Contributo determinante alla nascita di tale esperienza fu il pensiero e l’opera del sociologo ed economista Giuseppe Toniolo (1845-1918), che avvertì l’esigenza di un momento storico che imponeva di superare il non expedit, ovvero la non partecipazione dei cattolici alla vita politica in seguito alle vicende risorgimentali. E questo, in un intellettuale come Toniolo, comportava disporre di criteri di analisi scientifica della realtà sociale ed economica per intervenire politicamente, al fine di risolvere le principali questioni a partire dalle grandi ingiustizie sociali. Tutto ciò rispondeva anche all’esigenza di far fronte all’avanzata dei movimenti socialisti e comunisti, di impronta fortemente antireligiosa e anticlericale.

Abbiamo avuto dopo il Concilio un’interruzione di quell’esperienza di circa un ventennio (1970-1991). Dovremmo capirne e valutarne le ragioni.

Una cosa è certamente sotto gli occhi di tutti. La fine dell’esperienza delle Settimane sociali ha coinciso con il progressivo allontanarsi dei cattolici dalla vita sociale e politica del Paese, fino a quella che alcuni giudicano una vera e propria irrilevanza.

Chiedersi quale sia la causa e quale l’effetto, cioè se la fine delle settimane abbia prodotto tale inconsistenza o viceversa, può aprire una discussione infinita. Sta di fatto che ad un certo punto, ossia nel 1991, che non a caso rappresenta la ricorrenza del centenario della Rerum novarum, si è avvertita l’esigenza di riprendere un cammino interrotto, anche con una diversa sia pur minima denominazione.

Non più le Settimane dei cattolici italiani ma dei cattolici in Italia, quasi ad indicare la dimensione di un impegno che parte dall’Italia per estendersi all’Europa e al mondo.

Quest’anno sarà Trieste ad ospitare la Settimana sociale dei cattolici in Italia, una sorta di riconoscimento dell’italianità di una città in cui sopravvivono ancora forti spinte autonomiste.
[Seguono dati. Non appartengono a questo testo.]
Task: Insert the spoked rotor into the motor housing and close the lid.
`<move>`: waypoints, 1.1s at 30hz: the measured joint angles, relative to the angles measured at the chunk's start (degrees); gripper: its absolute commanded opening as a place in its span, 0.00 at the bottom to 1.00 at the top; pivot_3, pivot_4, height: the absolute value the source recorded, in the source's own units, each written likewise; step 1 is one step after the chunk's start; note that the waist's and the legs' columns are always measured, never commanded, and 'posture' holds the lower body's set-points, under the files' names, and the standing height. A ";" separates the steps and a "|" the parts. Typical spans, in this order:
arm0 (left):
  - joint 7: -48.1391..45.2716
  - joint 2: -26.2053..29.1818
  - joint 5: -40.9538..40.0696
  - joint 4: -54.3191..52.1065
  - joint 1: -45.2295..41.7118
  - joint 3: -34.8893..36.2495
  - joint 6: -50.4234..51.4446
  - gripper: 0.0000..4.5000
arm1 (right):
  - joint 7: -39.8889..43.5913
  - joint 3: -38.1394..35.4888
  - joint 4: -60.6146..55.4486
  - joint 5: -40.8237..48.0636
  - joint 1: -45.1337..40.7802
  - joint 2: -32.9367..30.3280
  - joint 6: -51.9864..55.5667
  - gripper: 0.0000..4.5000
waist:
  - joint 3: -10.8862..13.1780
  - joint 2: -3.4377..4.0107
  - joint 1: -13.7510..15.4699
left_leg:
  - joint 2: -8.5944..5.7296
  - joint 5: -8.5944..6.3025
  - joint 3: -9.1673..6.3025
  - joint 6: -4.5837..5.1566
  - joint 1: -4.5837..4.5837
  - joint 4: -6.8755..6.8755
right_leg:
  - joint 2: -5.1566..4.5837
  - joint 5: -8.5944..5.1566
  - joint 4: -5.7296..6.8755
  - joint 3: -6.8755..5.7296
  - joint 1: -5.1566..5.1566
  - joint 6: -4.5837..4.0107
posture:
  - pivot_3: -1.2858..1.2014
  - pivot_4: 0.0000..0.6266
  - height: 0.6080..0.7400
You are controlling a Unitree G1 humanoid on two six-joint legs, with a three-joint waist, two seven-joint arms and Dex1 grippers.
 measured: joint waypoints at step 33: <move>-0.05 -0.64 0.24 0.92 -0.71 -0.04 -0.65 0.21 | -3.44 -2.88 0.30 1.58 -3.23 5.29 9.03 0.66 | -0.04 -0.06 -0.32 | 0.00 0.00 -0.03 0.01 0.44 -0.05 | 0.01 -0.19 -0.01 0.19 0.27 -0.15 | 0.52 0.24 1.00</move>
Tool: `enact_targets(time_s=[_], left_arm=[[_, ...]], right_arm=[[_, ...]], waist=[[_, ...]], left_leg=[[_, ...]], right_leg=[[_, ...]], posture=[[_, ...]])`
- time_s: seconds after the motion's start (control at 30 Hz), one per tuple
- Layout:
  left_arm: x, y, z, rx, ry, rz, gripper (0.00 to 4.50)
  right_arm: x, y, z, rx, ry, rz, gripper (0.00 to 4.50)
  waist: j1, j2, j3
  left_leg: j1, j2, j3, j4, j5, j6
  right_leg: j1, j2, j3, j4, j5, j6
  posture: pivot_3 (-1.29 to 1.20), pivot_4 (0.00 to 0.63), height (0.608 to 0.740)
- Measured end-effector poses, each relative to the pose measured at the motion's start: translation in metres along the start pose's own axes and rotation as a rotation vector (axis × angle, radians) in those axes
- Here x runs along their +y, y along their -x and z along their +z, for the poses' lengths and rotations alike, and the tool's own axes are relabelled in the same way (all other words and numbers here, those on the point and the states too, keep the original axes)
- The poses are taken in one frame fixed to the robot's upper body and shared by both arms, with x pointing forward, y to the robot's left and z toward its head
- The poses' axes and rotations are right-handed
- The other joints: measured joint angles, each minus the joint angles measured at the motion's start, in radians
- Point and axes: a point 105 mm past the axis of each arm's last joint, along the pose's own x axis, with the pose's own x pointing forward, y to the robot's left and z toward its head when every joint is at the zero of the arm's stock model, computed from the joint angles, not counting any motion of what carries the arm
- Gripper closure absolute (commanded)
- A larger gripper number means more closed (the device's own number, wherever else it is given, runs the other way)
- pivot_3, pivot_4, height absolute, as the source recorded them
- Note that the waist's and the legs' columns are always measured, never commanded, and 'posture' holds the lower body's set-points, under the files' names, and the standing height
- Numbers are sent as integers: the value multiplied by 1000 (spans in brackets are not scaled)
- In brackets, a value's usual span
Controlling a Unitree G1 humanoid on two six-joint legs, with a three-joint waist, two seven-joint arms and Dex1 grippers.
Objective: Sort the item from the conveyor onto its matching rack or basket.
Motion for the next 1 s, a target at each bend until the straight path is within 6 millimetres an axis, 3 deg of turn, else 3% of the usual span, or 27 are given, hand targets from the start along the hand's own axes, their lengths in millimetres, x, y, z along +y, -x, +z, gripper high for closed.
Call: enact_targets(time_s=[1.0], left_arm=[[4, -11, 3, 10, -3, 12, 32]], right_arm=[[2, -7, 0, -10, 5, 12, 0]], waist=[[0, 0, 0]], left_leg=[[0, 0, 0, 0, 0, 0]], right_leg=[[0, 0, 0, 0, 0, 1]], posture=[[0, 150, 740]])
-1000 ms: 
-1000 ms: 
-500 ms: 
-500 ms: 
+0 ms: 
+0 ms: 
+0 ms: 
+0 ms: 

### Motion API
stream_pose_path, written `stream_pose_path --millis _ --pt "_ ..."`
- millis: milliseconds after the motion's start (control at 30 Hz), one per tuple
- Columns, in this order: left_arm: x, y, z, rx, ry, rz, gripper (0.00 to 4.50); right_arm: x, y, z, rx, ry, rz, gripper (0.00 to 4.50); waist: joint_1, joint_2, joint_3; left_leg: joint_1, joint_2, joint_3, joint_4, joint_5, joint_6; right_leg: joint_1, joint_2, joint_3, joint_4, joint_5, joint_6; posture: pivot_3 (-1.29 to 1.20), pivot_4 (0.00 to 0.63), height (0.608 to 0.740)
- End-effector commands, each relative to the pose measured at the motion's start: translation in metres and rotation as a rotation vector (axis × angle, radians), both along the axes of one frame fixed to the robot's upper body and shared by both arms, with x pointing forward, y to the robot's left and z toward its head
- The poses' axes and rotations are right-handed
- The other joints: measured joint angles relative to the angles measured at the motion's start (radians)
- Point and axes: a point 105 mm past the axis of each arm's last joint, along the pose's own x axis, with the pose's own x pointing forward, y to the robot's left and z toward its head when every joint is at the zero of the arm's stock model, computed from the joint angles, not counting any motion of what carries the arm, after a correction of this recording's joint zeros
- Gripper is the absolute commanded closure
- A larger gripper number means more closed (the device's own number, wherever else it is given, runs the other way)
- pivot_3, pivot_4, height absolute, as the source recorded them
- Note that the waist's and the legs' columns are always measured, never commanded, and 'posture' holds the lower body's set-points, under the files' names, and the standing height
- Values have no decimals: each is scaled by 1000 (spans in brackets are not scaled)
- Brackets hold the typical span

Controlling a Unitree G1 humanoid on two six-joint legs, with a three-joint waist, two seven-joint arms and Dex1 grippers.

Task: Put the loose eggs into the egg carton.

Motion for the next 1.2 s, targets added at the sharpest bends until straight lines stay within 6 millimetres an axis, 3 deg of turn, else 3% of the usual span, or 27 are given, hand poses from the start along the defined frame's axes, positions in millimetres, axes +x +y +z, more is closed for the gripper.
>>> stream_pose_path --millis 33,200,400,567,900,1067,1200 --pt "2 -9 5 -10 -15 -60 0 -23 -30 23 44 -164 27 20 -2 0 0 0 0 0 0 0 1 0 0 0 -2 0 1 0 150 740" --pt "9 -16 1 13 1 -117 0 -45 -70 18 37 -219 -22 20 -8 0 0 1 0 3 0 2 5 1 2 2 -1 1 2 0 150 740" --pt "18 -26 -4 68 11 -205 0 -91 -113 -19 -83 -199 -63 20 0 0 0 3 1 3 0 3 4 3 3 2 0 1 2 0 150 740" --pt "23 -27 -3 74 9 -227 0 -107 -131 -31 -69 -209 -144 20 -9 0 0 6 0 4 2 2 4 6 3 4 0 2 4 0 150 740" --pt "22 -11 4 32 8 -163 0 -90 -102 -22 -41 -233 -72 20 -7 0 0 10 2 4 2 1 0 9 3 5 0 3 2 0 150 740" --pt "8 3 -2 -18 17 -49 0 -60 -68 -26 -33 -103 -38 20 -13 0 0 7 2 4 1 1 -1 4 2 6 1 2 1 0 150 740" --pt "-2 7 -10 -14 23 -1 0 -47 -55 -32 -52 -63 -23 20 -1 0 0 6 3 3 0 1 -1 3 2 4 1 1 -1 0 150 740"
Dopo le chiusure del Covid, il tema della democrazia chiama in causa il problema del calo della partecipazione che si sta verificando anche da noi in modo crescente negli ultimi anni.

Senza una diffusa partecipazione, la democrazia finisce per creare una casta degli addetti, chiusa nella difesa dei suoi privilegi e fortemente personalizzata e conflittuale nella lotta per il potere, allontanando i cittadini che non sentono rappresentati i loro bisogni fondamentali.

Alla Settimana di Trieste, a conferma della sua importanza, parteciperanno il Presidente Sergio Mattarella e Papa Francesco.

A proposito della partecipazione il mondo cattolico è chiamato a render conto della sua identità, e questo per la ricchezza del suo associazionismo, se lo consideriamo anche solo dal punto di vista numerico.

Negli ultimi tempi abbiamo assistito fortunatamente ad iniziative condivise, come testimonia l’appello «il dovere della politica è la pace», lanciato a Trieste, dove si erano riuniti i rappresentanti di una decina di associazioni cattoliche all’inizio di maggio in vista della prossima Settimana sociale. Si tratta di un segnale importante, che in un nuovo contesto ripete ciò che alla fine dell’Ottocento caratterizzò l’Opera dei congressi promossa, tra gli altri, da Medolago Albani e Giuseppe Toniolo.

Dobbiamo dunque guardare all’incontro di Trieste con fiducia e speranza. Sono finiti i tempi in cui ci si poteva accontentare di convegni magari di alto valore scientifico e culturale, ma animati da uno spirito eccessivamente intellettualistico e salottiero.

I problemi interni e internazionali, come la ricomparsa anche nel mondo occidentale di venti di guerra, impongono la ripresa di un impegno da parte di tutti.